De brillantes perspectives

Les relations sino-britanniques ont déjà une longue histoire, mais suite à la visite de Xi Jinping, elles devraient poursuivre leur progression rapide. D'un côté, le président Xi, au nom de la direction chinoise, a explicitement exprimé son intention d'approfondir la coopération avec le Royaume-Uni. De l'autre, la politique extérieure britannique vis-à-vis de la Chine va globalement dans ce sens depuis la victoire des Conservateurs en mai 2015. La façon de penser et les mesures adoptées par le Royaume-Uni, caractérisées par leur pragmatisme, leur ouverture et l'esprit du libre-échange, préparent le terrain pour le développement des liens bilatéraux.

La coopération commerciale, économique et financière demeurera le socle des relations sino-britanniques dans les années à venir. Le Royaume-Uni prend très au sérieux sa diplomatie à la fois politique et économique avec les pays émergents, en particulier la Chine, et considère l'expansion de son commerce extérieur comme primordiale pour sa croissance économique.
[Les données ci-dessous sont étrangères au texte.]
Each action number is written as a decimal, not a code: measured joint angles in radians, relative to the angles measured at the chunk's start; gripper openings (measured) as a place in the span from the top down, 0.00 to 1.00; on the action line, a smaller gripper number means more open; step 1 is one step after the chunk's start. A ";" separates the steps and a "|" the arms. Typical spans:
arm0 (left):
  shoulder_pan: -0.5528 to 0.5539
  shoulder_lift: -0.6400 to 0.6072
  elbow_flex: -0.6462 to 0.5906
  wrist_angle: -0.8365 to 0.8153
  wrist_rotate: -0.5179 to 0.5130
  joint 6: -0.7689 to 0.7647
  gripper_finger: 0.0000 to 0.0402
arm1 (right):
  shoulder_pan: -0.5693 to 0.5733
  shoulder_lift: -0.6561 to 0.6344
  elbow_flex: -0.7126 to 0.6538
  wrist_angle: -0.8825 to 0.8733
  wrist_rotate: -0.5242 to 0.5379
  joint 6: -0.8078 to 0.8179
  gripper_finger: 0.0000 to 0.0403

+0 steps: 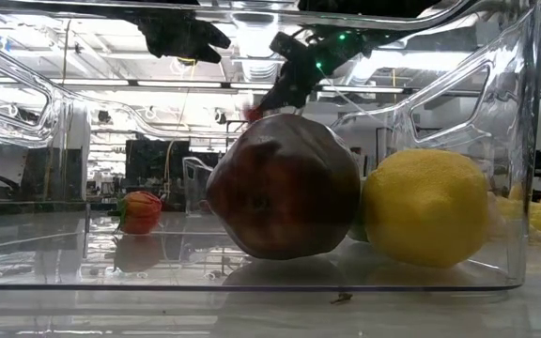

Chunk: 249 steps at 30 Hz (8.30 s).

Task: Sort produce into baskets
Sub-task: Put the carrot into the top transparent bin, then put the red bell pepper into the top transparent bin, then put the lime into the bottom transparent bin

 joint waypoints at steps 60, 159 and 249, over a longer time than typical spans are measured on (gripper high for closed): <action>-0.002 0.000 0.000 -0.065 0.018 -0.011 0.24 | 0.172 -0.281 -0.503 -0.890 -0.014 0.880 0.17; -0.128 -0.080 -0.034 0.096 -0.028 0.123 0.24 | 0.224 -0.031 0.179 -0.633 0.007 0.149 0.92; -0.123 -0.091 -0.034 -0.002 -0.095 0.087 0.24 | 0.019 -0.191 -0.462 -0.857 -0.032 0.592 0.54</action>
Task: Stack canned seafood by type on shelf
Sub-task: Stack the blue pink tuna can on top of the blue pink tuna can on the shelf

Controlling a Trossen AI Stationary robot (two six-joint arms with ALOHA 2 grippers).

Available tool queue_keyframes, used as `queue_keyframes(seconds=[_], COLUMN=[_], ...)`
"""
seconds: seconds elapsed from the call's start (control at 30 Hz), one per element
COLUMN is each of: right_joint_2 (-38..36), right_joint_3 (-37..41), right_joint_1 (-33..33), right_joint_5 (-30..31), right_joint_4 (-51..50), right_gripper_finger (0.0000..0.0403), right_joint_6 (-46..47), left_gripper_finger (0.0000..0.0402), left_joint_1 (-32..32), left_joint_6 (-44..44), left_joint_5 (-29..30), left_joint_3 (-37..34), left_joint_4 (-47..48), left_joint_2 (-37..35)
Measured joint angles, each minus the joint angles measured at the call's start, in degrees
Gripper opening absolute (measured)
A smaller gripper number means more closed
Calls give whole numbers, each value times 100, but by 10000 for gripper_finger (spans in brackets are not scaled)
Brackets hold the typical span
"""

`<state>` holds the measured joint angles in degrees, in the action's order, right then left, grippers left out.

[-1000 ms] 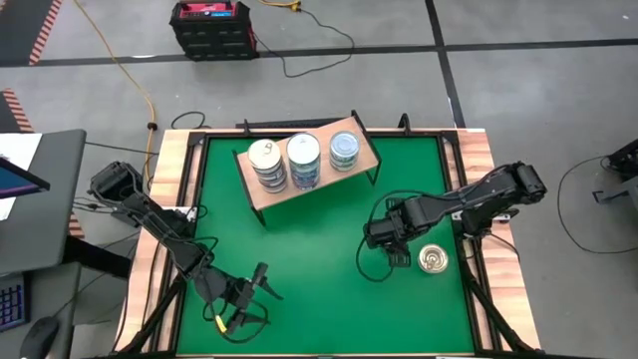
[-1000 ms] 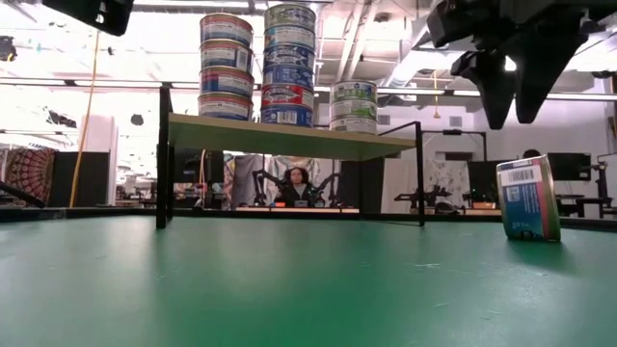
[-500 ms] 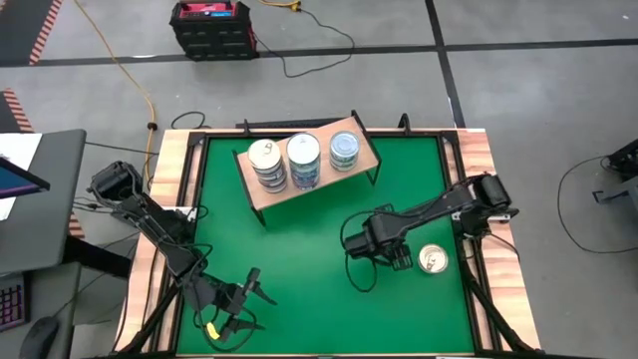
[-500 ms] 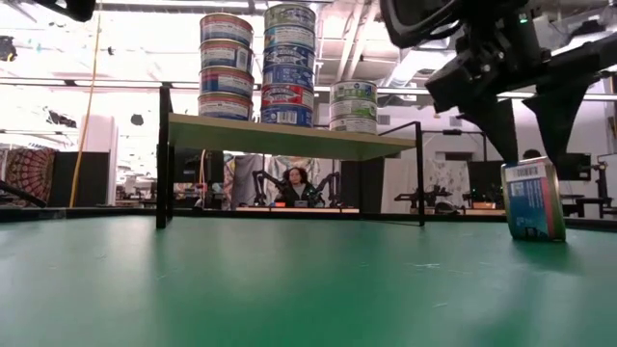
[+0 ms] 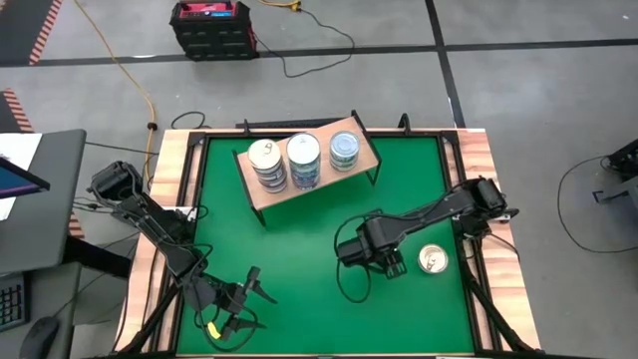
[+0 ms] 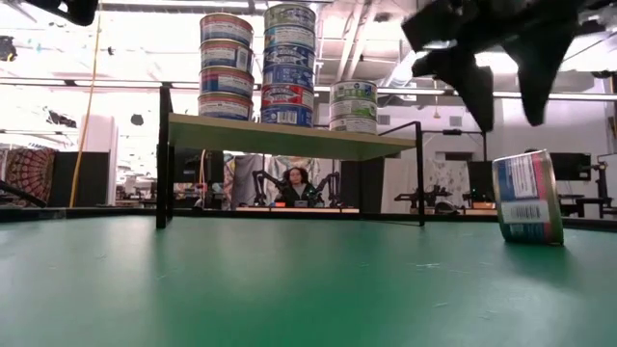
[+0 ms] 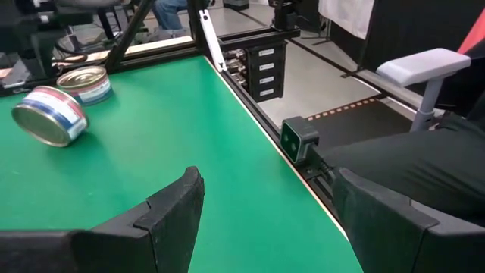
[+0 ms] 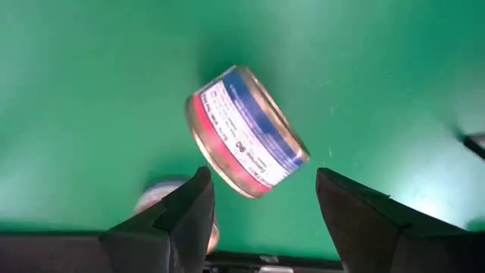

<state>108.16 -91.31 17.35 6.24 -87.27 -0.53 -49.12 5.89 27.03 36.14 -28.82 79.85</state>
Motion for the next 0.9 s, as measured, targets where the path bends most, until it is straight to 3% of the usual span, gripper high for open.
queue_keyframes(seconds=[0.23, 0.4, 0.7, 0.9], right_joint_2=[0, 0, 0, 107], right_joint_3=[-150, -150, -150, -210], right_joint_1=[111, 91, 85, 99], right_joint_5=[1, -455, -632, -632], right_joint_4=[536, 591, 893, 1130], right_gripper_finger=[260, 269, 348, 380], right_joint_6=[188, 779, 762, 52], left_gripper_finger=[277, 277, 277, 277], left_joint_1=[13, 143, 282, 299], left_joint_6=[-27, -70, 52, 61], left_joint_5=[0, -2, -20, -22], left_joint_3=[0, 0, 0, 0], left_joint_4=[0, -2, -1, 64], left_joint_2=[0, 0, 0, 0])
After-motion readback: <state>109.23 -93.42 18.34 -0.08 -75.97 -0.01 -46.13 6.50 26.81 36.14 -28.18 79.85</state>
De fait, on s'attend à ce que le pays rehausse son partenariat avec la Chine dans les secteurs du commerce, de l'investissement et de la finance, accélérant ainsi sa croissance intérieure. Étant donné les incertitudes qui planent sur la zone euro, le marché et l'investissement chinois apparaissent en effet vitaux. Le Royaume-Uni est l'un des quelques pays occidentaux ouverts aux investissements chinois pour les projets d'infrastructure, et qui plus est, les deux pays sont clairement complémentaires à cet égard.
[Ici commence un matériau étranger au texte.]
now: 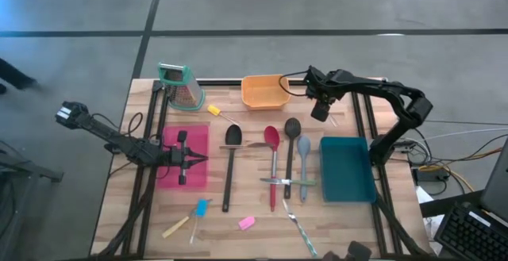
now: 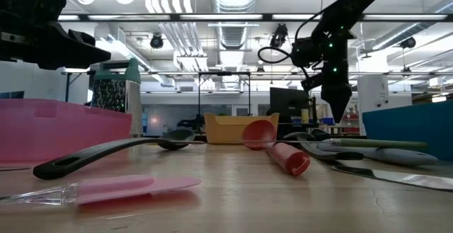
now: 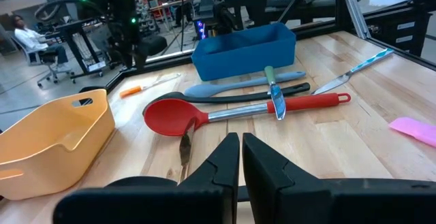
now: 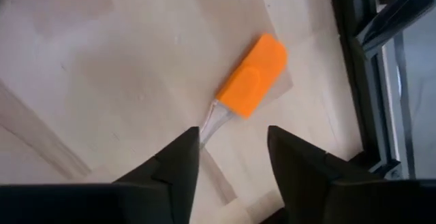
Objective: Pick & Place Kitchen Items
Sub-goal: Put the orange spatula into the yellow bin
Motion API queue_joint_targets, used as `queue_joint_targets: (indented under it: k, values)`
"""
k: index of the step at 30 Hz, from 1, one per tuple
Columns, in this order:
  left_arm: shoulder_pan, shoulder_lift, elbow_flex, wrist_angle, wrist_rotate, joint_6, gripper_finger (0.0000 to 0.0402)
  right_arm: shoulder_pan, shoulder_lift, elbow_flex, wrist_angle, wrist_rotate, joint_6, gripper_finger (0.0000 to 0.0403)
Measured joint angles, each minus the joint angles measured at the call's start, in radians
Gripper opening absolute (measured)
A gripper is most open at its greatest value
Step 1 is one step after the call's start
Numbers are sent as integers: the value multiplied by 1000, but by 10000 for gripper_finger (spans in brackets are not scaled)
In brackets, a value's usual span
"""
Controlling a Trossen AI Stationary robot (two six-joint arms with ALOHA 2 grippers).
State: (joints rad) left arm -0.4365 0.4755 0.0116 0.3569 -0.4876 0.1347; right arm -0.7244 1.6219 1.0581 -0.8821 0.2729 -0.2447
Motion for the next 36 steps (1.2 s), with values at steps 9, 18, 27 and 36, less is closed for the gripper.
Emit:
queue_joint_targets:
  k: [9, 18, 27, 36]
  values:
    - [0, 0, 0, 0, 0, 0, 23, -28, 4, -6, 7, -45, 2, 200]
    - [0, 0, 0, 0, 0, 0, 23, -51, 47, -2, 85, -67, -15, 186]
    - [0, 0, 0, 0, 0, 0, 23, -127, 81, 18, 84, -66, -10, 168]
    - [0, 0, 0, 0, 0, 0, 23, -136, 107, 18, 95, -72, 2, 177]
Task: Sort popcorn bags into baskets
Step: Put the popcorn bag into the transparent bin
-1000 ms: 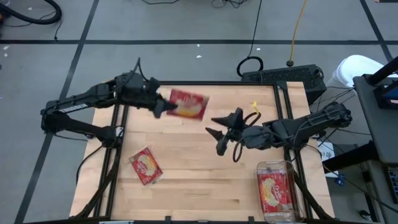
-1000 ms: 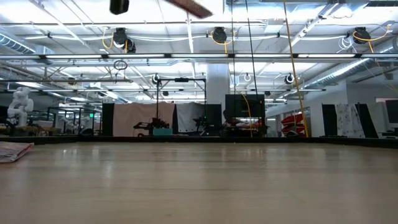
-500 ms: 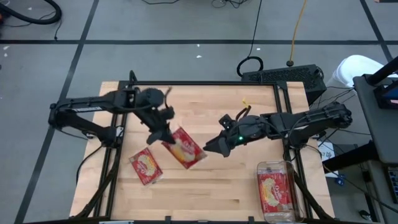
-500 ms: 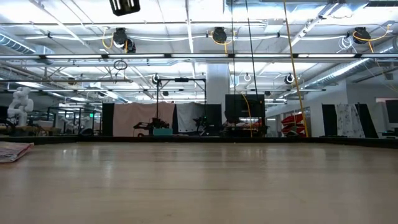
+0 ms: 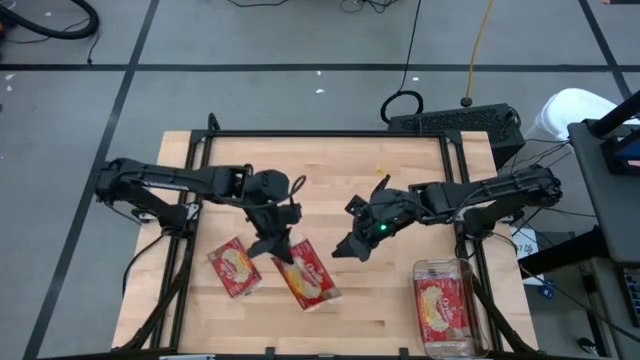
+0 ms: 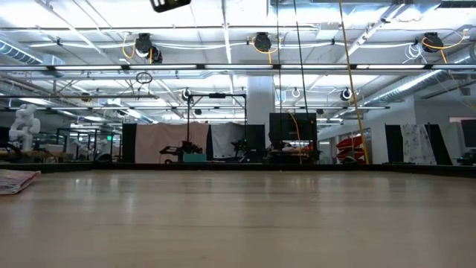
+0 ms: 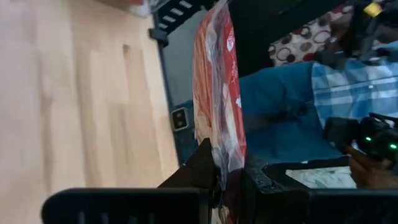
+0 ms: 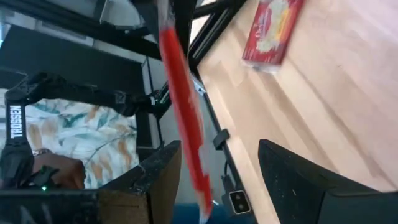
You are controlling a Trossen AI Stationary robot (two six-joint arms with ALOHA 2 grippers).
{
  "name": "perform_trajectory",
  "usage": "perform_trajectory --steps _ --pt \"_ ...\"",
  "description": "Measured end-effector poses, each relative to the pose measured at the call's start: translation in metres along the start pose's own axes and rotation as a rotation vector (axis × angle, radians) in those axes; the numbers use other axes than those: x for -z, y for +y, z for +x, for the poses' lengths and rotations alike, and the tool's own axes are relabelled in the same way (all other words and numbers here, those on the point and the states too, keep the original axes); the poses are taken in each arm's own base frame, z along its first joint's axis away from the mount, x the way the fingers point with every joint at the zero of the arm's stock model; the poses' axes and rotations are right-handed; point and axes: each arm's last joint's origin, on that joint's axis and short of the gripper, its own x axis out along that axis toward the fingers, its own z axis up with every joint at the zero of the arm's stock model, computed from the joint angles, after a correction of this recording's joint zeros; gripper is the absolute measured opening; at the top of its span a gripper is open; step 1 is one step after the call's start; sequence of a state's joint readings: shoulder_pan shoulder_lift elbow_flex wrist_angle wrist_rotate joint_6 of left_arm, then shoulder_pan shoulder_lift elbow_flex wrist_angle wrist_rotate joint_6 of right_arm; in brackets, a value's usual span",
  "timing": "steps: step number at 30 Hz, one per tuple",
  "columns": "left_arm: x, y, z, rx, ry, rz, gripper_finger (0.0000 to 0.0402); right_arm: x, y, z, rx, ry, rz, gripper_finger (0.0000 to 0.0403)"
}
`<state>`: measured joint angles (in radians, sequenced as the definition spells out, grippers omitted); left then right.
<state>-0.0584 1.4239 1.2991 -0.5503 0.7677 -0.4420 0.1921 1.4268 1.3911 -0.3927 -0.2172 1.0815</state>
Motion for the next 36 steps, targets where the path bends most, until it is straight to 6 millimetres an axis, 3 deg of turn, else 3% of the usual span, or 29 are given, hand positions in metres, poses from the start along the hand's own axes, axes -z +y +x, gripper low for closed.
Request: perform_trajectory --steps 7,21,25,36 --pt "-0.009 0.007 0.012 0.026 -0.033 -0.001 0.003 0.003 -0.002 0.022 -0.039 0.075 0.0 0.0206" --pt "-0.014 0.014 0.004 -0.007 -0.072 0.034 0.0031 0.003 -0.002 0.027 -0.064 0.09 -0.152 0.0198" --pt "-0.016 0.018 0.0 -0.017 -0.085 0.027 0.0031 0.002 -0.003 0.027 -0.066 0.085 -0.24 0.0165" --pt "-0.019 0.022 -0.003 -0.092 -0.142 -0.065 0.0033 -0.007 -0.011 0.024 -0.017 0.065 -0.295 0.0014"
Sur la base du commerce, de l'économie et de la finance, la coopération bilatérale devrait se raccorder à toujours plus de domaines et s'intensifier. La collaboration sur le changement climatique, l'énergie (en particulier les énergies nouvelles) et l'innovation technologique, par exemple, vont devenir les grands thèmes chers aux relations sino-britanniques, insufflant à ces dernières un nouveau dynamisme.
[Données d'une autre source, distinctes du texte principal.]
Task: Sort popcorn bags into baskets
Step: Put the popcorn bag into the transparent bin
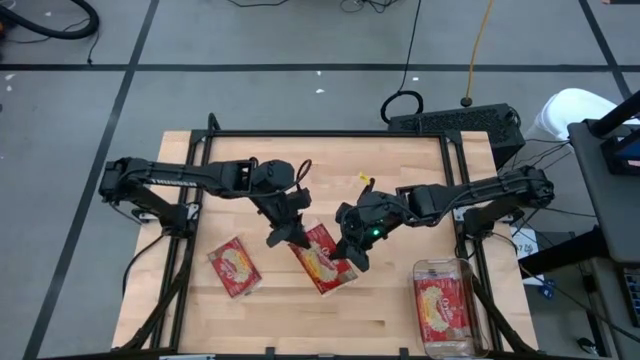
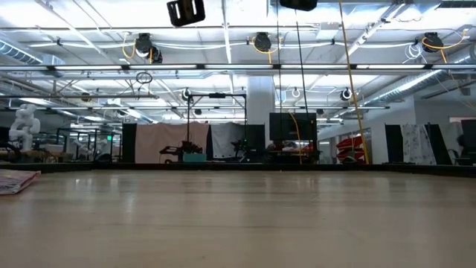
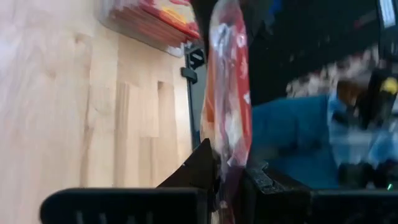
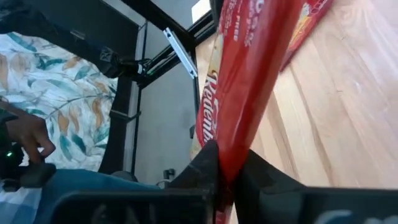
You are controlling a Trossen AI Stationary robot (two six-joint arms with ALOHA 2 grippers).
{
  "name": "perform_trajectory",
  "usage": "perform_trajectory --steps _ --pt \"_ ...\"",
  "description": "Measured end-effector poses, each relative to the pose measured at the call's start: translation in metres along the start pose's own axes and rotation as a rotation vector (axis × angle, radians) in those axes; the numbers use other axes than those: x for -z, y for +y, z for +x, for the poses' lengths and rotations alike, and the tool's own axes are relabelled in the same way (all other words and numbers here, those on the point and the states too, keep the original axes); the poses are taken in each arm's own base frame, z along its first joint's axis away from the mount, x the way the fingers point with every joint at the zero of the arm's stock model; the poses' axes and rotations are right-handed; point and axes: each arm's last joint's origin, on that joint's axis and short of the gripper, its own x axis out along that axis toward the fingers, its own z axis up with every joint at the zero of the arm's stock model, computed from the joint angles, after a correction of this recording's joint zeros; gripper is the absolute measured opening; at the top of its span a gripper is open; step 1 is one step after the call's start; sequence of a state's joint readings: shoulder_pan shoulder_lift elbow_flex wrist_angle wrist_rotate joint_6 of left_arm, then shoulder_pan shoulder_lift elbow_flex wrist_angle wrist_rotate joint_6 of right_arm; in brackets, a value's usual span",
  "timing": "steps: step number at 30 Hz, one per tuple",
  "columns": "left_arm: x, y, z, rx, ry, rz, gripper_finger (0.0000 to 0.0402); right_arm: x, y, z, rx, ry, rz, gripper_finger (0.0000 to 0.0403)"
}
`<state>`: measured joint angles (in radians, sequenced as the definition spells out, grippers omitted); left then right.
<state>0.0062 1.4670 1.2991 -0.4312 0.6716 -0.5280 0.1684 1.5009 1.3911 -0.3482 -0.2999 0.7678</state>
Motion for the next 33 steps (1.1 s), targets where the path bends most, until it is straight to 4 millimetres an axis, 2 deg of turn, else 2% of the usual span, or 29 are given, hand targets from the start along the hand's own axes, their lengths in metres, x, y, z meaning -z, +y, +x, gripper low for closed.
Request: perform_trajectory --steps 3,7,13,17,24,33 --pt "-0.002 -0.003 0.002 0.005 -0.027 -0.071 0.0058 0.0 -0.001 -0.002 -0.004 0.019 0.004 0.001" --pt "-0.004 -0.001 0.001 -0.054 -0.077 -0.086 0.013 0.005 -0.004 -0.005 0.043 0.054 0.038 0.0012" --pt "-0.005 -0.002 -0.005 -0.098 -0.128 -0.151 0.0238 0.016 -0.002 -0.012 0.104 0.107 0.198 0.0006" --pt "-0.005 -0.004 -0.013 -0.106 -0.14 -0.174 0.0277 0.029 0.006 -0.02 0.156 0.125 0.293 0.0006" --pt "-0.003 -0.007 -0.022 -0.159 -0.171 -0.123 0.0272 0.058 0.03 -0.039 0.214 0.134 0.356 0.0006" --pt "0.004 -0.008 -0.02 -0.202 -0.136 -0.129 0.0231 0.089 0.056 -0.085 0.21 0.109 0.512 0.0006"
Mais, au-delà des liens bilatéraux, les intérêts partagés des deux pays sont également engagés dans les relations multilatérales et les affaires mondiales. Le Royaume-Uni est un pays porteur d'une vision globale. La Chine et le Royaume-Uni sont tous deux des pays membres permanents du Conseil de sécurité de l'ONU, qui s'accordent sur des questions clés comme le maintien d'un bon ordre international, la promotion du multilatéralisme et le soutien du rôle de l'ONU. Cette bonne entente permet à leur partenariat de ne pas se focaliser uniquement sur les dossiers bilatéraux mais de s'intéresser aussi à la gouvernance mondiale, notamment aux enjeux actuels comme le changement climatique et la lutte anti-terroriste. Elle ouvre également la possibilité de coopérer sur des marchés tiers.

Cependant, il est probable que, du fait de valeurs différentes, de méprises et d'un manque de compréhension mutuelle, les relations sino-britanniques se heurtent à certains problèmes, dont les solutions ne seront pas évidentes même à long terme. Les relations bilatérales risquent donc de connaître à nouveau des hauts et des bas. Mais ces différends ne dégraderont pas l'état global des relations sino-britanniques. Dissonances et disputes sont inévitables entre deux pays. Pour y faire face, il convient de multiplier les échanges mutuels et les coopérations, afin de réduire les fausses idées et d'accroître la confiance mutuelle. C'est la voie que doivent suivre la Chine et le Royaume-Uni pour atteindre leur objectif commun de bâtir une communauté d'intérêts et de destin partagés.

 

*LI JINGKUN est chercheur à l'Institut d'études européennes de l'Académie des sciences de Chine.